The task>
When you reach the line with "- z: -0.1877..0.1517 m" in the listing below, write out that line and every one after it exactly, and skip the pictures.

Data shown>
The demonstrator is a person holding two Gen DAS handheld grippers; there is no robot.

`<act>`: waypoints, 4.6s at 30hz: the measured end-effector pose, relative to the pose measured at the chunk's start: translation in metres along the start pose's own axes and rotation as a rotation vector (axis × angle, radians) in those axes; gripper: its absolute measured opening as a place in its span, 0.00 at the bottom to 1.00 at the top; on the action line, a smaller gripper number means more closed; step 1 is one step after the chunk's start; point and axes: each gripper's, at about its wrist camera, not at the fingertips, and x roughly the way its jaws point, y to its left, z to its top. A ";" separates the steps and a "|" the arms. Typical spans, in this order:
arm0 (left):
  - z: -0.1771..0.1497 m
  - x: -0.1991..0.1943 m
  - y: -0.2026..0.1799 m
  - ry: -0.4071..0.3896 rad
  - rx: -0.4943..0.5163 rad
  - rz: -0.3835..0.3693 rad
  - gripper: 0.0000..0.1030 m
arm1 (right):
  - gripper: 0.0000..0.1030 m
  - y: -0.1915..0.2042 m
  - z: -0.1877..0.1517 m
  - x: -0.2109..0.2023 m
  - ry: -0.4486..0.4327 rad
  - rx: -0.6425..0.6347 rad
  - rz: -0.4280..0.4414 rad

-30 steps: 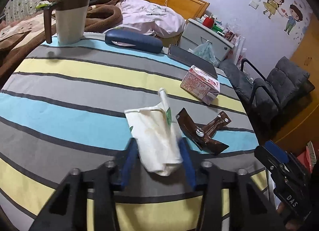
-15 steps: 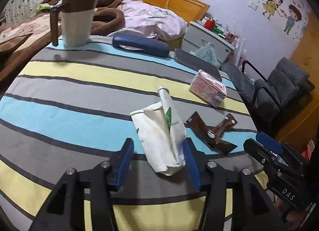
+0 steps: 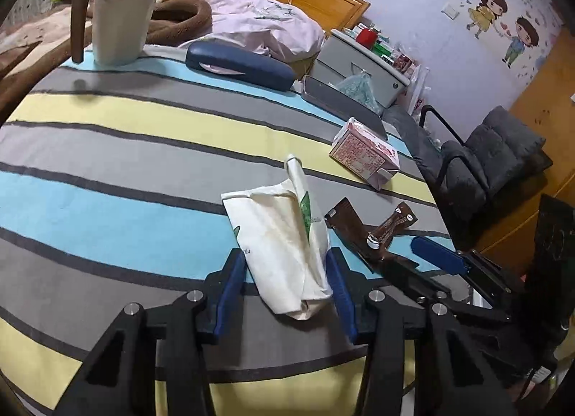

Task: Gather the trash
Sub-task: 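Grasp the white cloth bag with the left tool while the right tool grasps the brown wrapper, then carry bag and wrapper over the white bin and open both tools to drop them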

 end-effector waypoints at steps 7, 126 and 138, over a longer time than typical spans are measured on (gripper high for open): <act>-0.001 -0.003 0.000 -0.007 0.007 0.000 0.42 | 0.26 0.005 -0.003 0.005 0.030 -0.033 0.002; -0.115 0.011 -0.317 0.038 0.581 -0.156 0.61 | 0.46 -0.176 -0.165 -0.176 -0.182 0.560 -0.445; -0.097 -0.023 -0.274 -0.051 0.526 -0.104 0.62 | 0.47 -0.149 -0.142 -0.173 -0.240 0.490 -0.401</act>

Answer space>
  - z: -0.1877..0.1517 m
  - x: -0.2109..0.2023 m
  - ry: -0.4486..0.4327 rad
  - rx: -0.6425..0.6347 rad
  - rz: -0.4280..0.4414 rad

-30 steps: 
-15 steps: 
+0 steps: 

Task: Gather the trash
Sub-task: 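Grasp the white cloth bag with the left tool while the right tool grasps the brown wrapper, then carry bag and wrapper over the white bin and open both tools to drop them
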
 end-effector waypoints at steps 7, 126 and 138, over a longer time than typical spans are measured on (gripper high for open): <act>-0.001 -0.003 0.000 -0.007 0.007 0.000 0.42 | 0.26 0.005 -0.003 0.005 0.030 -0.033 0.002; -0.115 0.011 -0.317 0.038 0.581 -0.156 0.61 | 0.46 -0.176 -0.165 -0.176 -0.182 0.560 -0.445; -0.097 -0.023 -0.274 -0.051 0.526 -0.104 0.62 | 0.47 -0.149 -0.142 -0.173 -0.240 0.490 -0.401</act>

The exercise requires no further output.